If you don’t? That spotlight just keeps swinging until it lands on… something. Anything. And often? It picks the wrong thing.

Cue the overreactions.

We’ve all seen this at work—a leader panicking and changing strategies every five minutes because they can tell something is wrong, but they don’t really know what right looks like.

But honestly, I’m more concerned with what this looks like at home.

Outdated Mental Models in Real Life

Here’s the question that’s been bouncing around my head:

Do I actually have a clear, current mental model of what a healthy relationship looks like in this season?

Not in theory. Not in a wedding sermon from 2000. Not in a college dorm room version of friendship. Now.

  • Am I using a marriage mental model that hasn’t been updated since year three, even though we’re at year twenty-five?

  • Am I using a friendship mental model based on high school or college, where everyone had unlimited time and zero kids?

  • Am I using a parenting mental model that worked for toddlers, while I’m parenting teenagers and young adults?

Because if our mental models are outdated, our spotlight doesn’t care. Under stress, it just grabs whatever story is already loaded.

Your friend doesn’t text you back for four hours.

  • Outdated model: She’s mad at me. She’s pulling away. I must have done something wrong.

  • Updated model: She’s in a meeting, in the carpool line, or scraping cat vomit off the floor.

Your husband forgets to take out the trash.

  • Outdated model: He doesn’t care about me. I do everything around here.

  • Updated model: We’re both tired. He forgot. I can remind him like a teammate, not a prosecuting attorney.

Your teen blows curfew.

  • Outdated model: Go nuclear. Take the phone, ground them for a month, slam a few doors for emphasis.

  • Updated model: Take a breath. Ask questions. Hold the boundary you’ve already decided on. Respond, don’t explode.

The actions might still involve consequences, boundaries, and hard conversations. But the story in your head is different—and that story shapes everything.

So How Do We Build Better Mental Models?

Duhigg writes, “Mental models help us by providing a scaffold for the torrent of information that constantly surrounds us.” If “torrent of information” doesn’t describe modern motherhood, I don’t know what does.

We don’t need perfection. We need better scaffolding.

A few simple ways to start:

1. Ask, “What does healthy look like here, now?”
Not “What did healthy look like for my parents?” or “What did that Instagram therapist say in a reel I half-watched?” But in this friendship, in this season of marriage, with this kid at this age.

2. Narrate your life on purpose.
It sounds silly, but try it:

  • “A loving mom who wants connection more than control says…”

  • “A good friend who values honesty and trust does…”

  • “A wife who’s in this for the long haul chooses…”

You’re rehearsing the story you want your brain to grab when things go sideways.

3. Update the software. Regularly.
Have a check-in with yourself:

  • Is this still what I believe a healthy marriage looks like at this stage?

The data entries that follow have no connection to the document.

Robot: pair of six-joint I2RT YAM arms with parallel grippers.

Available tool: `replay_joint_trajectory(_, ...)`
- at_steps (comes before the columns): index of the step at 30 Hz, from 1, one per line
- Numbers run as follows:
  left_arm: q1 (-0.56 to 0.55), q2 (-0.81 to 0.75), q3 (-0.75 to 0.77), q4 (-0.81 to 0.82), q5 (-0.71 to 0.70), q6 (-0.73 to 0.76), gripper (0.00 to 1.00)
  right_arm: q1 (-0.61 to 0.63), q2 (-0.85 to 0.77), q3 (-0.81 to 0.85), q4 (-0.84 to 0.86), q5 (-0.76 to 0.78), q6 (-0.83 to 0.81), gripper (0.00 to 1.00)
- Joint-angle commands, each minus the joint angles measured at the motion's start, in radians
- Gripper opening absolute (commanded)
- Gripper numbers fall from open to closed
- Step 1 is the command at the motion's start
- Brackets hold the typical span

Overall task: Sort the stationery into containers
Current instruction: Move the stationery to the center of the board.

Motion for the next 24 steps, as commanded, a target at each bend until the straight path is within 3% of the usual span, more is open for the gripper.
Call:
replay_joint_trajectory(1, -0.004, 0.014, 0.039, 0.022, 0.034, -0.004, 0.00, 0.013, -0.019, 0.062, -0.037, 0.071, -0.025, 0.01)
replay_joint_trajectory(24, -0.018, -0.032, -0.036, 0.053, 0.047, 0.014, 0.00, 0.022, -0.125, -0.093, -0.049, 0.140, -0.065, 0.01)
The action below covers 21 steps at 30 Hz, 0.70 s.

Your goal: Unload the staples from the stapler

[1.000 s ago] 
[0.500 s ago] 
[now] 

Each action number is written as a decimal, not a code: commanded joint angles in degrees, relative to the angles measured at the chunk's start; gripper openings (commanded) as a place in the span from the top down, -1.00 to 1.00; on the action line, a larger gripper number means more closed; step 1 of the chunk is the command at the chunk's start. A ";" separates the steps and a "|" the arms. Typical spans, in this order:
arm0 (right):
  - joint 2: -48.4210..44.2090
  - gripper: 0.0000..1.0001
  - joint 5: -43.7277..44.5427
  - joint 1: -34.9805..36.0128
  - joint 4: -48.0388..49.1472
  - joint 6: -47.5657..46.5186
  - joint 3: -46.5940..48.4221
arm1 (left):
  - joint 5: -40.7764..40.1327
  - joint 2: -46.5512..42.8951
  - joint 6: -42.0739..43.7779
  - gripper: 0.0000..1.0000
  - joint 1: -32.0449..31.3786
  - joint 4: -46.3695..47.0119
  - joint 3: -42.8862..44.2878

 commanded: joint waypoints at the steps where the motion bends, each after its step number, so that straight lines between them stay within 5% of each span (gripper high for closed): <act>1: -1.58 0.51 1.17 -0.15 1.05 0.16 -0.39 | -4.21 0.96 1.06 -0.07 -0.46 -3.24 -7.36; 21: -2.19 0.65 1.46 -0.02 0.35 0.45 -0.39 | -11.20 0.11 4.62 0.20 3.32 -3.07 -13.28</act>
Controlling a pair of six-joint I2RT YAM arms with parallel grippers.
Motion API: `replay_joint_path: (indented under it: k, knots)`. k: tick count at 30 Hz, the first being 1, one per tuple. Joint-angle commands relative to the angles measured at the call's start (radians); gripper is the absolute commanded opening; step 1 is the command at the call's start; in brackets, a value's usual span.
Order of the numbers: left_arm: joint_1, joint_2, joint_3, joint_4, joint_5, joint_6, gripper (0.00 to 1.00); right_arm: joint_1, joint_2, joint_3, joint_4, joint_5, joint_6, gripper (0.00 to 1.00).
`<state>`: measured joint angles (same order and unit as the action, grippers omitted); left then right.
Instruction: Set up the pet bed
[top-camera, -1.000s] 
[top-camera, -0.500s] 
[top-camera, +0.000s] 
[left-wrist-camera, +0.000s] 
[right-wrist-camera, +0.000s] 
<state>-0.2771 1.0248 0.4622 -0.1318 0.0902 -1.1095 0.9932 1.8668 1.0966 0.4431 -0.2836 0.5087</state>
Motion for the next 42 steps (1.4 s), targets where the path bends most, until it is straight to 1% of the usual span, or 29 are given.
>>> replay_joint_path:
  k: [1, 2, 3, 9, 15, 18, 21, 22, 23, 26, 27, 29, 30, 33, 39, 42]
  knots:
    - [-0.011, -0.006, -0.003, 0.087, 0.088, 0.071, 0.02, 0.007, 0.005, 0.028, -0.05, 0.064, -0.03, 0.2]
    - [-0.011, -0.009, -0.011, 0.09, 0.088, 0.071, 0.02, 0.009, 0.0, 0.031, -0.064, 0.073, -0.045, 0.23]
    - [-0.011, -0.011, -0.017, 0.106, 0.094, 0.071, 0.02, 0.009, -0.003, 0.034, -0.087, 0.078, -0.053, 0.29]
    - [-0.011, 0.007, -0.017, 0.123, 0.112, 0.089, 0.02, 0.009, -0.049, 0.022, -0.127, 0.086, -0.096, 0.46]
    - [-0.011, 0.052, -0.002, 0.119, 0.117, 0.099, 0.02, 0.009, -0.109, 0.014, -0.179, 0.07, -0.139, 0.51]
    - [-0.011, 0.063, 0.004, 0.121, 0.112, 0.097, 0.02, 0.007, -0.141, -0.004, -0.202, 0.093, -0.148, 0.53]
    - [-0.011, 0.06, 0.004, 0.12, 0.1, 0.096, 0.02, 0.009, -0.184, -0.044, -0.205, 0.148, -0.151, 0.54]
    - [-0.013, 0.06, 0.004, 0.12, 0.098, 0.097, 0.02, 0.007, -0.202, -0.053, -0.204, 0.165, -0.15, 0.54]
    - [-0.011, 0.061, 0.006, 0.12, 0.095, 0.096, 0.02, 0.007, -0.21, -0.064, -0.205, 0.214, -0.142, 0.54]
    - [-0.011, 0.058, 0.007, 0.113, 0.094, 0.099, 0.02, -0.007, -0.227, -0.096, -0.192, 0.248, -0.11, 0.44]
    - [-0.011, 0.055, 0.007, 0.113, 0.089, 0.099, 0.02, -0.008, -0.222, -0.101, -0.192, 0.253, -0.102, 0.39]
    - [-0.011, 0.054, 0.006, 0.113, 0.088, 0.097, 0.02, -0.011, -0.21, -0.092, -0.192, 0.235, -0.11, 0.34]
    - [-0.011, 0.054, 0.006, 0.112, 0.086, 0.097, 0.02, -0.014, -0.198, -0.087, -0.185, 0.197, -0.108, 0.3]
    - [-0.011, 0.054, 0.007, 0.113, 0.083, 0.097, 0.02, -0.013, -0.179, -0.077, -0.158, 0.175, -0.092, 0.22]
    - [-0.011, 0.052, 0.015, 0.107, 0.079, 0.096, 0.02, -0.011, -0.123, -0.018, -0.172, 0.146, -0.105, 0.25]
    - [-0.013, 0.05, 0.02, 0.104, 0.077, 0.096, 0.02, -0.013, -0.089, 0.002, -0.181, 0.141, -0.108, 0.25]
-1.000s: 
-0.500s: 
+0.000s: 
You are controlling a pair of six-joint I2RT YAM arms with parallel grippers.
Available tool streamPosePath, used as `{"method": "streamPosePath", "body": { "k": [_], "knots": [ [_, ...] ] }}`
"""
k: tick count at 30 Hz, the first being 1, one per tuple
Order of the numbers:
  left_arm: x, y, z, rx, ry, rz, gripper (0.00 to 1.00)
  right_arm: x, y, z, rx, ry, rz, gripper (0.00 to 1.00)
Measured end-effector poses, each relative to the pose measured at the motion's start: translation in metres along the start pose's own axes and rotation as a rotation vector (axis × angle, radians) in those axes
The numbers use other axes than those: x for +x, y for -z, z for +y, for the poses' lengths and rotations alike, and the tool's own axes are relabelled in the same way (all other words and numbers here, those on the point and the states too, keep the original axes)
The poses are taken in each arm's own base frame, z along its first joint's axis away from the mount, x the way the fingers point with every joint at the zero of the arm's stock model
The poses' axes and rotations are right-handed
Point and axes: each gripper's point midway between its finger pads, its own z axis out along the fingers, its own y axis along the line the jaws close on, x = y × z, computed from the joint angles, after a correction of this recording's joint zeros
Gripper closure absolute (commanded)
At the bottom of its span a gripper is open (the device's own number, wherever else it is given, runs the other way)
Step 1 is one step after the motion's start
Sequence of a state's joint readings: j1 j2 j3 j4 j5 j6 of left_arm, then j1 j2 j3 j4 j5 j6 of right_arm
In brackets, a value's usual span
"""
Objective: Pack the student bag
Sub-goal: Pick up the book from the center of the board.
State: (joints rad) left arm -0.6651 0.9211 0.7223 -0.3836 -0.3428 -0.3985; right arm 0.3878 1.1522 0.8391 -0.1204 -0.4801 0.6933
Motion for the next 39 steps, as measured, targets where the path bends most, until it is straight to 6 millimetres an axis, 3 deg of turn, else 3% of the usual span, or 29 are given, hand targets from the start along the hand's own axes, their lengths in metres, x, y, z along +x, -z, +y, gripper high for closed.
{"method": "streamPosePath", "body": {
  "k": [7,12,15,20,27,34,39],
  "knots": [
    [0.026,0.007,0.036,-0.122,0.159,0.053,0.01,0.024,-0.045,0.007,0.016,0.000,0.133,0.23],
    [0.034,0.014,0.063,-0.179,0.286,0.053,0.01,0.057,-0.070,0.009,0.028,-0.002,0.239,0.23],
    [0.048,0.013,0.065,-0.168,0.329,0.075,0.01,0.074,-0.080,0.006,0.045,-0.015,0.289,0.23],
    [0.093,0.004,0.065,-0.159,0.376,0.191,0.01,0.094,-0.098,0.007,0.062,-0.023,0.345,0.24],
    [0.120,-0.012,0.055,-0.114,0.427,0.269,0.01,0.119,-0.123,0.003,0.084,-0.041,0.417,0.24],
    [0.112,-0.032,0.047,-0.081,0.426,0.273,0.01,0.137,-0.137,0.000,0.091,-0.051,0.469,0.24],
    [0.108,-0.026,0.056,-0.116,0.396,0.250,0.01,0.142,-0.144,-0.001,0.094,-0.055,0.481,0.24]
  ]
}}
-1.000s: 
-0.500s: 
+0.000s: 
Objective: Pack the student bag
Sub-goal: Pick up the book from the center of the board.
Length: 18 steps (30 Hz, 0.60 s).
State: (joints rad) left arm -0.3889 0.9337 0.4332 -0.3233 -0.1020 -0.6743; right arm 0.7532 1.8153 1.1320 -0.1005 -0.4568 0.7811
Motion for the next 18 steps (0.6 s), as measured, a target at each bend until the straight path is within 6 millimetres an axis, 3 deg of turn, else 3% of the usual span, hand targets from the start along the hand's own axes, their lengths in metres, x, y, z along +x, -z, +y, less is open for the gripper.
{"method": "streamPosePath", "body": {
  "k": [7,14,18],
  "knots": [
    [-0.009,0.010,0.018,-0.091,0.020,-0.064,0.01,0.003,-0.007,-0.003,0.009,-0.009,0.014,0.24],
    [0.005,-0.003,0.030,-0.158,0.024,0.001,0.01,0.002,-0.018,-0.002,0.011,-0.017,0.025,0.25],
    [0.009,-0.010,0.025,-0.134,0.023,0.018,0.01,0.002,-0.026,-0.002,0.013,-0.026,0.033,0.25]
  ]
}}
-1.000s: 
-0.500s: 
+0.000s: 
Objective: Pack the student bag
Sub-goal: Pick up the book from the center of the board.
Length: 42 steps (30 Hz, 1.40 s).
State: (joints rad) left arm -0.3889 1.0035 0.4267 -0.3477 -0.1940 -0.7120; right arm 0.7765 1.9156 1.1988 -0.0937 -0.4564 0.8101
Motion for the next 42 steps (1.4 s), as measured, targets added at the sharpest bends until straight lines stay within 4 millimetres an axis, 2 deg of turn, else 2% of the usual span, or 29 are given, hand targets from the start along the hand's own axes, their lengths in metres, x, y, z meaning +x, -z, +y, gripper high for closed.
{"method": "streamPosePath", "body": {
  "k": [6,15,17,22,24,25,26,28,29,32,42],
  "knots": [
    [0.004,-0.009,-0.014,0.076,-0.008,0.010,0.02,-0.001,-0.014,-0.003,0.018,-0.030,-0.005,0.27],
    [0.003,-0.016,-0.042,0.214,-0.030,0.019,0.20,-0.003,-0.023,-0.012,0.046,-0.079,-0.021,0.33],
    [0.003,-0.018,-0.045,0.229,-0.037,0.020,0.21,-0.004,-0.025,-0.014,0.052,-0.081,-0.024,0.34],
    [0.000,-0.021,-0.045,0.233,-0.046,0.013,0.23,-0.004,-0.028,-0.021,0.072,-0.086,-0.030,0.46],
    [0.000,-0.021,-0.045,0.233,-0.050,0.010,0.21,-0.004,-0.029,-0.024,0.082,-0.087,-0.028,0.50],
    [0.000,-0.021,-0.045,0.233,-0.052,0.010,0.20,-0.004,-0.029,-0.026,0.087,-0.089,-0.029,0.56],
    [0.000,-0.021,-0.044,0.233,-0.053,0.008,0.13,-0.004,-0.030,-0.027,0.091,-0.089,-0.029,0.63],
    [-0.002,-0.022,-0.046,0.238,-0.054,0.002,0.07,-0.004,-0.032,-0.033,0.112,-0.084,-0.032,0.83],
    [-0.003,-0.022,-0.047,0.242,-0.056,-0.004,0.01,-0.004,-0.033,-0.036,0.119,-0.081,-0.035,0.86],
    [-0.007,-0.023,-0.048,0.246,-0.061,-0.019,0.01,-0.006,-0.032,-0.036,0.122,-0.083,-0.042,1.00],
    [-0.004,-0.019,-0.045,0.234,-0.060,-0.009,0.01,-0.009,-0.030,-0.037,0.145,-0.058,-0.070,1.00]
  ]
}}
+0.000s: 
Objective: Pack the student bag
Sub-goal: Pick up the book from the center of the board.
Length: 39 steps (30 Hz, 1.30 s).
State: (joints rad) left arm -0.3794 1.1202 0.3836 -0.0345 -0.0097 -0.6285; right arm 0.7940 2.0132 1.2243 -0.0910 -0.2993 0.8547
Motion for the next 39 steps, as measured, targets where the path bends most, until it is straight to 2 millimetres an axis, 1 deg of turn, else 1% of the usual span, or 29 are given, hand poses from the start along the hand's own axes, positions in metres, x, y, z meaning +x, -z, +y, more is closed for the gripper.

  • Is this still what a healthy friendship looks like for 40-year-old me, not 20-year-old me?

  • Is my view of my teen based on who they used to be—or who they’re becoming?

Talk it out with your spouse, a trusted friend, a counselor, or your small group. Borrow better models if you need to. We all do.

If you feel like you’re constantly reacting instead of thoughtfully responding—as a mom, a spouse, a friend—it might be because your mental model needs an update.

So this week, maybe take five minutes in the carpool line or on your lunch break and ask yourself:

What does “healthy and loving” look like here, really?

Then let that new story load in your brain.

Because when life gets loud and my inner spotlight starts swinging, I want it to land on a model that looks a lot like the woman I’m becoming—steadier, kinder, braver, and more focused on what actually matters.